Karrass’s point is that there are time-tested strategies for better outcomes in any negotiation, and his book’s Chapter 11 highlights two of the more common demand-and-offer tactics that often cause IT leaders to overcommit their organizations.

  • The Flinch – involves the use of body language such as arm gestures, shoulder shrugs, or other hand movements when expressing concern over an offer. Perhaps building, testing, and putting a new IT feature into place would ideally take a month, given other commitments. In response to that offer by the IT leadership, there comes significant concern or even disbelief that something so simple could possibly take so long, and that such a delay would negatively impact a business operation. A flinch, in this case, puts the IT leadership on the defensive, as they feel that they must relieve the obvious concern by defending why their offer is reasonable. When pressed in this way, the IT leader will often overcommit in order to save face, given the obvious expression of concern.
  • The Planning Purpose Trap – involves a request from someone for a rough estimate of time or cost to accomplish some IT-related objective. The person asks for a “rough ballpark estimate” for planning purposes should an initiative be requested later. Wanting to be helpful, the IT leadership makes some quick assumptions about what this initiative is, how it will impact current operations, how much time is required for completion, and how it fits in with other commitments – assumptions that many times prove to be way off. Only later, when the client makes the full request, do IT leaders dig into the actual requirements and discover that their original estimate was way too low – hence the trap. When pressed in this way, the IT leader will again overcommit in order to regain credibility lost when the original estimate was way off.

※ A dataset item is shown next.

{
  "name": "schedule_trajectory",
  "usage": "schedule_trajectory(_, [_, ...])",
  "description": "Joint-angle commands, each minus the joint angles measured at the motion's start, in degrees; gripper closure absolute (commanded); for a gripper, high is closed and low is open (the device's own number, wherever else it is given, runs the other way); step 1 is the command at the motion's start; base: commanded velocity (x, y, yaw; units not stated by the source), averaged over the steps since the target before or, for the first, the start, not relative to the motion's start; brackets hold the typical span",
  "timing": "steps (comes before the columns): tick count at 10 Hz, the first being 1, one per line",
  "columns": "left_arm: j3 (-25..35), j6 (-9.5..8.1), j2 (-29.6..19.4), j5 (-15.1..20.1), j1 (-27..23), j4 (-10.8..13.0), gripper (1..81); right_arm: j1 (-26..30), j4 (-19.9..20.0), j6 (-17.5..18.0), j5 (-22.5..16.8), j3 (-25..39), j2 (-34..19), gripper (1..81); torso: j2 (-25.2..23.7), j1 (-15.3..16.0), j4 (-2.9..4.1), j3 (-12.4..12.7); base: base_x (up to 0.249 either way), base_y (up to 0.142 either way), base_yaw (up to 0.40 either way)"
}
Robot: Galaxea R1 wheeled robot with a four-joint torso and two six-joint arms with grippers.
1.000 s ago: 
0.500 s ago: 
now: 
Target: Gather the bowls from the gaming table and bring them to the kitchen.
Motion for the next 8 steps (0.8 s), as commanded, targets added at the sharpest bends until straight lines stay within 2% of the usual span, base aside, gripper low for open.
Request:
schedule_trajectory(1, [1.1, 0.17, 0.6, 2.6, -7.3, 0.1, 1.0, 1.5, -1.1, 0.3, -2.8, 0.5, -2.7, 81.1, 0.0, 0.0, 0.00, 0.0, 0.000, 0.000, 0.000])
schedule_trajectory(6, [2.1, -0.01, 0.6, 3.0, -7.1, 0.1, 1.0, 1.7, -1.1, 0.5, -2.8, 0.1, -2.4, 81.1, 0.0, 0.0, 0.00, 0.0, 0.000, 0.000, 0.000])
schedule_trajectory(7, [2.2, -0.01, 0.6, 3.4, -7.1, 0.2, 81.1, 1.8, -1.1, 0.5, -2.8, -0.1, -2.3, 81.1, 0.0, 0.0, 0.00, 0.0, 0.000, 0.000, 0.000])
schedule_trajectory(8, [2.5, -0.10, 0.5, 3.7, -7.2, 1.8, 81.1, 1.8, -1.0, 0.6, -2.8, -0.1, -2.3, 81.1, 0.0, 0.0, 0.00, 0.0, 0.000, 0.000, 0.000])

Ultimately, all conversations around expectations and resources are negotiations, but that does not mean that the individuals we work with are competitors or adversaries; they most certainly are not. All of us – those in IT and in the broader university community – are feeling the pressures of growing demands on higher education at a time when there are fewer and fewer resources. Stronger collaborations – looking for win-win solutions for both IT and those who depend on IT – is key to mutual long-term success.

For IT leaders, when negotiating with others regarding services you deliver, here’s how to keep the negotiation on a path to a win-win outcome.

  • Focus on understanding and meeting needs and not wants.
  • When listening, try listening to understand and not to respond.

When looking for win-win negotiations, there’s no better solution than to proceed with an eye toward understanding the true needs of those you work with – and the best way to accomplish that is through asking good questions and listening. Other tips for win-win negotiations include: understanding IT’s present constraints; knowing the difference between IT’s true needs and wants; investing in preparation by writing down questions or ideas that may lead to win-win outcomes; and bringing others to the discussion who can help you listen and understand better.

IT success – the kind that we all desire for our institutions – flows from the alignment of expectations and resources. The more that IT leaders understand that managing expectations requires negotiation – albeit sometimes difficult ones – the better their organizations will perform when it comes to meeting expectations and delivering value that goes above and beyond those expectations.